_Activity_: Each line below that contains the word "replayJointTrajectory" must be copied.

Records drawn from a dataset
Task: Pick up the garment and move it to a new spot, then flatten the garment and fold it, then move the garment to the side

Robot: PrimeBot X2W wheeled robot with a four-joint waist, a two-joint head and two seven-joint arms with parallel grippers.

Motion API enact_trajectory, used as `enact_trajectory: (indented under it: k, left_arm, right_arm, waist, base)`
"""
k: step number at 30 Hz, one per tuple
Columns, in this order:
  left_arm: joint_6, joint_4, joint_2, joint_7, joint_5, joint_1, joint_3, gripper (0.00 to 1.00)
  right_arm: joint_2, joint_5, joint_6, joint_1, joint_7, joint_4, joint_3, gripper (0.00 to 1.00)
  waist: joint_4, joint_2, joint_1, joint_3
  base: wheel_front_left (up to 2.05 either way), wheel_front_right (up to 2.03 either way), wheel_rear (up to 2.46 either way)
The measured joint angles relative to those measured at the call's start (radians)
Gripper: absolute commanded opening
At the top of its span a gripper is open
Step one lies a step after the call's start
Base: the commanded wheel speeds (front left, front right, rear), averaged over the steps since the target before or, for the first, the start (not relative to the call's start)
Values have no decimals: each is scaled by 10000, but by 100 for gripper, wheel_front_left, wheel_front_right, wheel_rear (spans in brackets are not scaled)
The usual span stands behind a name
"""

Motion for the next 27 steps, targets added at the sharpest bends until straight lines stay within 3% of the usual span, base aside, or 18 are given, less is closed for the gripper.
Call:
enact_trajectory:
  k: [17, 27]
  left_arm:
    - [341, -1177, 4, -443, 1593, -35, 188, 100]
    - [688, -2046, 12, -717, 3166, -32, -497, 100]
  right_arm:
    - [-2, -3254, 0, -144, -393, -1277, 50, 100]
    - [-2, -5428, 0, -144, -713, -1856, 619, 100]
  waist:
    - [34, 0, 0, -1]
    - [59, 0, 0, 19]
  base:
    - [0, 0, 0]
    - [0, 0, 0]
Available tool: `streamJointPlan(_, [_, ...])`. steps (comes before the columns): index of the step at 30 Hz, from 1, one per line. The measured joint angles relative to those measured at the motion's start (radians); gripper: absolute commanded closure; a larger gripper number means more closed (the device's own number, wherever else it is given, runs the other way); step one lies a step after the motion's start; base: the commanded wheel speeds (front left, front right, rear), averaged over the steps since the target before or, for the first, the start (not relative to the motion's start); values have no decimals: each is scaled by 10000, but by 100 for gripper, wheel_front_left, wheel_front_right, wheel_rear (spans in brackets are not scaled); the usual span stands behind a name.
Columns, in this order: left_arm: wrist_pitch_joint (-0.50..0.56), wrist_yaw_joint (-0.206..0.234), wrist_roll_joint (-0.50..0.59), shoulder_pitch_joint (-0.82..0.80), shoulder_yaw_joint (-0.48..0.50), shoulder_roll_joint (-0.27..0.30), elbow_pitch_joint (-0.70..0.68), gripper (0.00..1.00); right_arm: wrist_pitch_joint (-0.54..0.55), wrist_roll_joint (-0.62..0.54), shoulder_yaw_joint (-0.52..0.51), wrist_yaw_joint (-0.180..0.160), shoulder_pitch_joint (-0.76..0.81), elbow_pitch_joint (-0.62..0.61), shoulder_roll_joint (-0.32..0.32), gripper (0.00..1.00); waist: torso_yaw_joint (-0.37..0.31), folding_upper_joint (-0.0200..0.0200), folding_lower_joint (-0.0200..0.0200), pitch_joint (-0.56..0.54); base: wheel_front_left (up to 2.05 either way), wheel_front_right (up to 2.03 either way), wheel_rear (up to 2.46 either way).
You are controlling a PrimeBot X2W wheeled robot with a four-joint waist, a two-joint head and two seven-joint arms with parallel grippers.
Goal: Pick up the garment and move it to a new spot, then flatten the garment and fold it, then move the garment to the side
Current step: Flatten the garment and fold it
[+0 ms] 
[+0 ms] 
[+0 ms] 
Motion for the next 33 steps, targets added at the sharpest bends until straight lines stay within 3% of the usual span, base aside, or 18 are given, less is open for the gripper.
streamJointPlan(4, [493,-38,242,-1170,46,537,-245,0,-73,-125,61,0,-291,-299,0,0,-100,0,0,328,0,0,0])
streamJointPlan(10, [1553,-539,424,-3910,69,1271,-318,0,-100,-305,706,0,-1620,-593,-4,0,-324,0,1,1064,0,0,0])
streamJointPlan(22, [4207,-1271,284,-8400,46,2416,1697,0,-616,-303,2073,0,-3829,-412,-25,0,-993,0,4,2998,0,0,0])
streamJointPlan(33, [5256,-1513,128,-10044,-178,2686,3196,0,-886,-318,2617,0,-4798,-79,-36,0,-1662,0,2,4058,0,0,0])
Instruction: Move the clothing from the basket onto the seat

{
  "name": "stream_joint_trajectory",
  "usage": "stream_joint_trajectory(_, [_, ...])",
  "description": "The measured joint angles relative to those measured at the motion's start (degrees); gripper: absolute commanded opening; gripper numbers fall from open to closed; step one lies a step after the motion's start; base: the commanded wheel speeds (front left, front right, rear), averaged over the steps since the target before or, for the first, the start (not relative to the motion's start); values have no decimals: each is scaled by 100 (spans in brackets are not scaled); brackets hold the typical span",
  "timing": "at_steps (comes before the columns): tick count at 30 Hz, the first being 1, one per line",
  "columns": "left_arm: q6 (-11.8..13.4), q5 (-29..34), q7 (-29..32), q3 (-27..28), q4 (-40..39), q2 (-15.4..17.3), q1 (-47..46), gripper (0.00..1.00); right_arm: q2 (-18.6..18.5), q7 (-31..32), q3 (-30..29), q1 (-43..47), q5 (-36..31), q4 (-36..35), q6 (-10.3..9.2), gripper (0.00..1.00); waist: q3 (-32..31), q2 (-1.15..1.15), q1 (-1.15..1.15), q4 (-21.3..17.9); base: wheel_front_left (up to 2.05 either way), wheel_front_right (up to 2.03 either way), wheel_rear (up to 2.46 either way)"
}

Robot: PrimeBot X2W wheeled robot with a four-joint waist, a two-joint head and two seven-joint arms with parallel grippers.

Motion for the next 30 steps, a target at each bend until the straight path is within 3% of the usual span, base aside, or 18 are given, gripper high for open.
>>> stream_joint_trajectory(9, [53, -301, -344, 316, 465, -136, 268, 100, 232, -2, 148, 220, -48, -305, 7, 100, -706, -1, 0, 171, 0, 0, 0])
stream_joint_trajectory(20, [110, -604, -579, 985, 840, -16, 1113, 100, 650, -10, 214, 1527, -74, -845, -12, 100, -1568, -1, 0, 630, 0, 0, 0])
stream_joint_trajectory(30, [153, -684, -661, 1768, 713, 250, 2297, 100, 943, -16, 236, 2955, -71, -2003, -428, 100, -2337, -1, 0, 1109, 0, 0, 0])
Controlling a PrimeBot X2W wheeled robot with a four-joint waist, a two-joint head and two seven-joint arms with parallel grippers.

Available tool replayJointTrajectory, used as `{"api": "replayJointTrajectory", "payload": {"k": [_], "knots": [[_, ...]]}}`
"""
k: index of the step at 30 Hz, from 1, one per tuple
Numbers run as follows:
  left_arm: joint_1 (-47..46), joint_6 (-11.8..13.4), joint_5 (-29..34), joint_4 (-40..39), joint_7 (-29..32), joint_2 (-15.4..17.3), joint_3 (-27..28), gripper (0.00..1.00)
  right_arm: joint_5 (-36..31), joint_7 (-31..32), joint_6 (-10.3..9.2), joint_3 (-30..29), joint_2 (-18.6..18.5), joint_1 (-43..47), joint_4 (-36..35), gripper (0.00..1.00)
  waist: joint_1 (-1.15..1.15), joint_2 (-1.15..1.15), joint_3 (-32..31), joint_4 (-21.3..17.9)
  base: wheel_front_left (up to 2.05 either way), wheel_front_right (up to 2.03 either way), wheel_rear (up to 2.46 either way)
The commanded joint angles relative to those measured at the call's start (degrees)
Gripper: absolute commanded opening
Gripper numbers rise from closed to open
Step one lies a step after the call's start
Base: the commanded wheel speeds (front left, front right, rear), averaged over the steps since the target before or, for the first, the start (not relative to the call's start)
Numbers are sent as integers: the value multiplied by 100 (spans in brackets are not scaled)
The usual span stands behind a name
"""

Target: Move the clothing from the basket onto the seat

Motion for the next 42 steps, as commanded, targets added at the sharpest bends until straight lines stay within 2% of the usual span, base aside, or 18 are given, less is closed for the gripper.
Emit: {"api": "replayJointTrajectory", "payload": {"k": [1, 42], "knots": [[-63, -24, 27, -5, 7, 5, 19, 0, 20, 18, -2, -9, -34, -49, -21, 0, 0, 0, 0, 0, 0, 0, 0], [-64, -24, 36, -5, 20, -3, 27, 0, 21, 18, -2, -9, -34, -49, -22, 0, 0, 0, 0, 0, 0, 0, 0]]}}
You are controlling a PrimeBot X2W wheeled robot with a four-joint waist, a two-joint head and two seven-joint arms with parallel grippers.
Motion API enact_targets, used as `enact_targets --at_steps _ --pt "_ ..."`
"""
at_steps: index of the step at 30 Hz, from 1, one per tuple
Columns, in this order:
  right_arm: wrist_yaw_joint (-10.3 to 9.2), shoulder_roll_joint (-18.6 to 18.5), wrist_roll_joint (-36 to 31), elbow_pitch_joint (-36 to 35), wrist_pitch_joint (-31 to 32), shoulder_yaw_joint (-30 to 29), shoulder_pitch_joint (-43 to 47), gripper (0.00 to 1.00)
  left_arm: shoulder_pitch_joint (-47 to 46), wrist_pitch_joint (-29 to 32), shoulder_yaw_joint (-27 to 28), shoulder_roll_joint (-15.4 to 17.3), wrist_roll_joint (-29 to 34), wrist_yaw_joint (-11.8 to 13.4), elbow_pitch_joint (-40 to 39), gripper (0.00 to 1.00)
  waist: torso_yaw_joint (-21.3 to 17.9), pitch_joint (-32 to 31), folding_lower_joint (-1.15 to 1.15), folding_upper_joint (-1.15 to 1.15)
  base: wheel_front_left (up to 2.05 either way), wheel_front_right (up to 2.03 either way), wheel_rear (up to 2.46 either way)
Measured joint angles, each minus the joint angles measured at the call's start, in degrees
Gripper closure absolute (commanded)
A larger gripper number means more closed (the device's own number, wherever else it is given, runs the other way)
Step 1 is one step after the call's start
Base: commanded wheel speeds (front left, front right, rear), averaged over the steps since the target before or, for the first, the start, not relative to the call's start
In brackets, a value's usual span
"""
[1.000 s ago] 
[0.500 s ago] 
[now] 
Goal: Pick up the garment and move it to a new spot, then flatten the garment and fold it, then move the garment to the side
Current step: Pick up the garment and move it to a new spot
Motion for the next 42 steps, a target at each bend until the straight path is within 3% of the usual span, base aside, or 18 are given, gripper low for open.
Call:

_Answer section_:
Available tool replayJointTrajectory, used as `{"api": "replayJointTrajectory", "payload": {"k": [_], "knots": [[_, ...]]}}`
Emit: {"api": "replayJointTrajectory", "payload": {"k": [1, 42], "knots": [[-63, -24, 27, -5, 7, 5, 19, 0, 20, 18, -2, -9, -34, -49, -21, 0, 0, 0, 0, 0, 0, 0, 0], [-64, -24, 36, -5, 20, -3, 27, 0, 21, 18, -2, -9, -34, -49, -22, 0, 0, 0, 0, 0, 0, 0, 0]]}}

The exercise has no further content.